Not applicable. Adjudication methods are typically relevant for establishing ground truth in diagnostic studies, which is not the type of study described here.

5. If a multi reader multi case (MRMC) comparative effectiveness study was done, If so, what was the effect size of how much human readers improve with AI vs without AI assistance

Not applicable. This is not an AI-driven device, and no MRMC study is mentioned.

6. If a standalone (i.e. algorithm only without human-in-the-loop performance) was done

Not applicable. This is not an AI-driven device.

7. The type of ground truth used

For the Human Factors studies, the "ground truth" was likely defined by observational data and user feedback demonstrating the ability of users (clinicians, patients, caregivers) to safely and effectively operate the device according to its instructions and design, and to identify and address any usability issues. This is not a pathology or outcomes data ground truth in the diagnostic sense.

8. The sample size for the training set

Not applicable. There is no mention of a "training set" as this is not an AI/machine learning device. The "training" here refers to the actual training of users on how to operate the device.

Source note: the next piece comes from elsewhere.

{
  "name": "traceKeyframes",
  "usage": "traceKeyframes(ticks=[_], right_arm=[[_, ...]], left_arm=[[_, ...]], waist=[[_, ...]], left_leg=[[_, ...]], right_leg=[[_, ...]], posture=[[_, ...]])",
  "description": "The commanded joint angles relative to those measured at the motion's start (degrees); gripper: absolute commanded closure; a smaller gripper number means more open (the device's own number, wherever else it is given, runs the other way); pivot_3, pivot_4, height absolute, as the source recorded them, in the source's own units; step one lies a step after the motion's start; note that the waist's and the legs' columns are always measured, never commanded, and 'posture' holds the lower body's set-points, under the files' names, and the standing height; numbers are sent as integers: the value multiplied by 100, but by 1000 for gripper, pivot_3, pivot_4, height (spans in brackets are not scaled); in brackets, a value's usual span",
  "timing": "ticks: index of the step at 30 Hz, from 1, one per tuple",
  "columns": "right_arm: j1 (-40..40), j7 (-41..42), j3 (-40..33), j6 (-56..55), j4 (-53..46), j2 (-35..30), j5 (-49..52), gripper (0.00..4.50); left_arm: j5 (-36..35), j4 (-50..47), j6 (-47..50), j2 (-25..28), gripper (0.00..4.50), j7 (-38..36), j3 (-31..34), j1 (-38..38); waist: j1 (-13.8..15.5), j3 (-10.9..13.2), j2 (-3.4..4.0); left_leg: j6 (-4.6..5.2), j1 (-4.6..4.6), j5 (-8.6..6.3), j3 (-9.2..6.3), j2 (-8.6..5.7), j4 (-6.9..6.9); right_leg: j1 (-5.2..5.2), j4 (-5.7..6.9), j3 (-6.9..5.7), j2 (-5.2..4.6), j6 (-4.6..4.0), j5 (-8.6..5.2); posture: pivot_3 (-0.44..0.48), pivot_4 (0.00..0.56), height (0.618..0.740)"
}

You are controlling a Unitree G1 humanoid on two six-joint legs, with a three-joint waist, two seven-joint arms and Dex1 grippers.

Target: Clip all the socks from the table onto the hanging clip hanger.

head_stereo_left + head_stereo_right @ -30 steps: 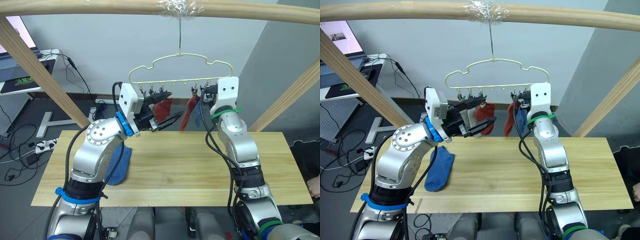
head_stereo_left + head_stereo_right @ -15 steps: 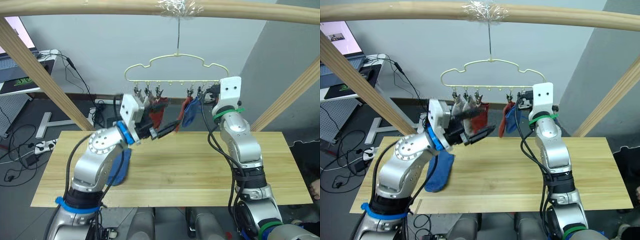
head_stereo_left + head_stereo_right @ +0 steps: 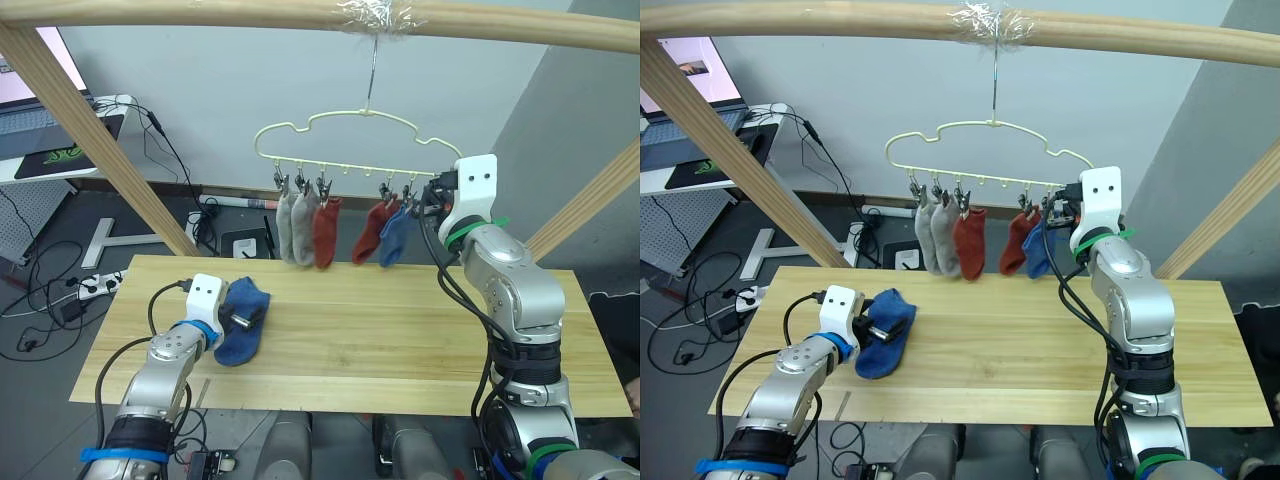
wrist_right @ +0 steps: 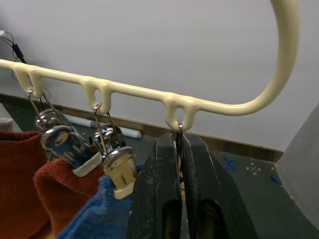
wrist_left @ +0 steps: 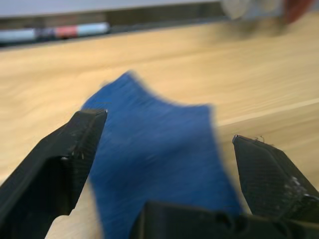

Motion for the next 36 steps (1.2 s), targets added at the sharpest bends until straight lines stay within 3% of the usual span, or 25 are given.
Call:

9. How the ground truth for the training set was established

Not applicable. See point 8.

§ 868.5895 Continuous ventilator.

(a)
Identification. A continuous ventilator (respirator) is a device intended to mechanically control or assist patient breathing by delivering a predetermined percentage of oxygen in the breathing gas. Adult, pediatric, and neonatal ventilators are included in this generic type of device.(b)
Classification. Class II (performance standards).